══ Supplied entries ══

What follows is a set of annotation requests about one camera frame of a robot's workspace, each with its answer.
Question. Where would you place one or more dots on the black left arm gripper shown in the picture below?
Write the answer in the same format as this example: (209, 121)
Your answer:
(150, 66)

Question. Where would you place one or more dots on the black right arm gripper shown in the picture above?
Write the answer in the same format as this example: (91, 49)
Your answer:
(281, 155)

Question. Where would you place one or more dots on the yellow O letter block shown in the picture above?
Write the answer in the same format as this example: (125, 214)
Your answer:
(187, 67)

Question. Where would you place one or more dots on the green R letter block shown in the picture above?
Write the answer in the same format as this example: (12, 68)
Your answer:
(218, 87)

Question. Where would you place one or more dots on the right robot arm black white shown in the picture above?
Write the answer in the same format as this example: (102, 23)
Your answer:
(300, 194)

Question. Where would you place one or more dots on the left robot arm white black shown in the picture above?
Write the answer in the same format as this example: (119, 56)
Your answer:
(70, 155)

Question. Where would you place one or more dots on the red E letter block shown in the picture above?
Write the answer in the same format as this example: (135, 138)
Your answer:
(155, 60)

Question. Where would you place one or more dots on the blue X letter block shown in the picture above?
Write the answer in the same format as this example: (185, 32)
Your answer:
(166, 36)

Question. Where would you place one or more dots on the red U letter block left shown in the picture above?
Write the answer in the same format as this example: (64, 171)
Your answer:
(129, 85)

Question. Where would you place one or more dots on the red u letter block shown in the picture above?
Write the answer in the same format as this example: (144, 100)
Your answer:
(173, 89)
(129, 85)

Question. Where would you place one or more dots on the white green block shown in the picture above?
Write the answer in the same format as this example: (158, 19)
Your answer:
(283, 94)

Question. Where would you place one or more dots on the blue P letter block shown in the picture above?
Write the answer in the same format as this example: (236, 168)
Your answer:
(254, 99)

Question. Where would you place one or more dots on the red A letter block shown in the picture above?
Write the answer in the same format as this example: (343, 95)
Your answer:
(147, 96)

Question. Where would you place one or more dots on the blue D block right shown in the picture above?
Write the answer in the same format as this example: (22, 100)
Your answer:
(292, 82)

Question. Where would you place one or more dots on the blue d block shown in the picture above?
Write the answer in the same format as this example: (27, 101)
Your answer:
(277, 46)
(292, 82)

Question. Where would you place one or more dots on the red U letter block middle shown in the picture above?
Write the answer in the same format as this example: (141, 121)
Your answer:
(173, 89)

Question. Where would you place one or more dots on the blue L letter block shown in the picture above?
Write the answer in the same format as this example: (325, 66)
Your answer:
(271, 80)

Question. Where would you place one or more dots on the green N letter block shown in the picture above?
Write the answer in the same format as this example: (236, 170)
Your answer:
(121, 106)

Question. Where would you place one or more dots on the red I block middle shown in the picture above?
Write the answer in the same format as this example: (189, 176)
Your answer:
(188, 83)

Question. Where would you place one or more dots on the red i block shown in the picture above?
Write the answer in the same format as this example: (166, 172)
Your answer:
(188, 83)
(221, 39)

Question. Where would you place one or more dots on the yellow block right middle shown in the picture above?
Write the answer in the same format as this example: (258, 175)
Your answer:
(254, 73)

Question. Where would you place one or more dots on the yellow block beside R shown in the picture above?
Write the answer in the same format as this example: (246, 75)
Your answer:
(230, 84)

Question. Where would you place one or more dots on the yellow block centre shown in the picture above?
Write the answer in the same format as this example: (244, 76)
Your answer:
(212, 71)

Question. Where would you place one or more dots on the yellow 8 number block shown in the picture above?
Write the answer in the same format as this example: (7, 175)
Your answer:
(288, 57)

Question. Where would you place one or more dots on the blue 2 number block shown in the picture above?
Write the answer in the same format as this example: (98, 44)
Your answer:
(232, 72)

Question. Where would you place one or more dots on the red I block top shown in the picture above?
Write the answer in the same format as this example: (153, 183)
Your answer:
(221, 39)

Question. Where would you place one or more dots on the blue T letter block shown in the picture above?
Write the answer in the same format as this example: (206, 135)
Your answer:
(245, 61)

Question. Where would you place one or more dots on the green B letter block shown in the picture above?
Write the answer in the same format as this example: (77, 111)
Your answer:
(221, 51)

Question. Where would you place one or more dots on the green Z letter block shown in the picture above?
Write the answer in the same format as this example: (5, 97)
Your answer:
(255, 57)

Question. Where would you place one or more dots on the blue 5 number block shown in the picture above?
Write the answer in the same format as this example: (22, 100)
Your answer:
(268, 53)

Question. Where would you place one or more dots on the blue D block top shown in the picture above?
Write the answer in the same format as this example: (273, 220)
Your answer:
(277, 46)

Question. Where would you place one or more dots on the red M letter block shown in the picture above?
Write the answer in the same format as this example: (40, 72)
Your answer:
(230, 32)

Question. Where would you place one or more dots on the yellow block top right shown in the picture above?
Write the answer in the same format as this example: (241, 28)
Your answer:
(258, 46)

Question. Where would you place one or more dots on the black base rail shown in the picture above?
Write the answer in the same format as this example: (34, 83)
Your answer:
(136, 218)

═══

What the exercise asks. How many lines in the entries contain the string "left"? Give the number only.

Solution. 3